» **TASK PROMPT**:
Everything from the first line of the material below through the line containing "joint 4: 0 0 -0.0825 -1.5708" is to be printed exactly, and nothing more.

▬▬▬

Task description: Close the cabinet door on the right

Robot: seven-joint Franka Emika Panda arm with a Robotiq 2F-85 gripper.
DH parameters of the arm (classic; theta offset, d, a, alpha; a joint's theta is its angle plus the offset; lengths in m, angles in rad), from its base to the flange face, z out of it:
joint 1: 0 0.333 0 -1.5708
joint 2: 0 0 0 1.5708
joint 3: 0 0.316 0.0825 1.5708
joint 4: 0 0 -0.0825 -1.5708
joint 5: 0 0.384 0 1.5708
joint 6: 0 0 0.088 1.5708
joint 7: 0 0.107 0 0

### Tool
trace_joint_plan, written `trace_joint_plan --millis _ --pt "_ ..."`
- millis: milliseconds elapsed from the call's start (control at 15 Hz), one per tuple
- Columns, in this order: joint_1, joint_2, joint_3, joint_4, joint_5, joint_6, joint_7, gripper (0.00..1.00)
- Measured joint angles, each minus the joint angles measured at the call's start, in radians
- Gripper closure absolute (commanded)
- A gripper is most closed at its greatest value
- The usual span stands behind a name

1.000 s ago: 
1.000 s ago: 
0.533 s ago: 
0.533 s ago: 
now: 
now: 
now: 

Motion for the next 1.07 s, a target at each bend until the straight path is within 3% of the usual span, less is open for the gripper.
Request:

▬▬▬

» **TASK OUTPUT**:
Task description: Close the cabinet door on the right

Robot: seven-joint Franka Emika Panda arm with a Robotiq 2F-85 gripper.
DH parameters of the arm (classic; theta offset, d, a, alpha; a joint's theta is its angle plus the offset; lengths in m, angles in rad), from its base to the flange face, z out of it:
joint 1: 0 0.333 0 -1.5708
joint 2: 0 0 0 1.5708
joint 3: 0 0.316 0.0825 1.5708
joint 4: 0 0 -0.0825 -1.5708

There is no more to add to the answer.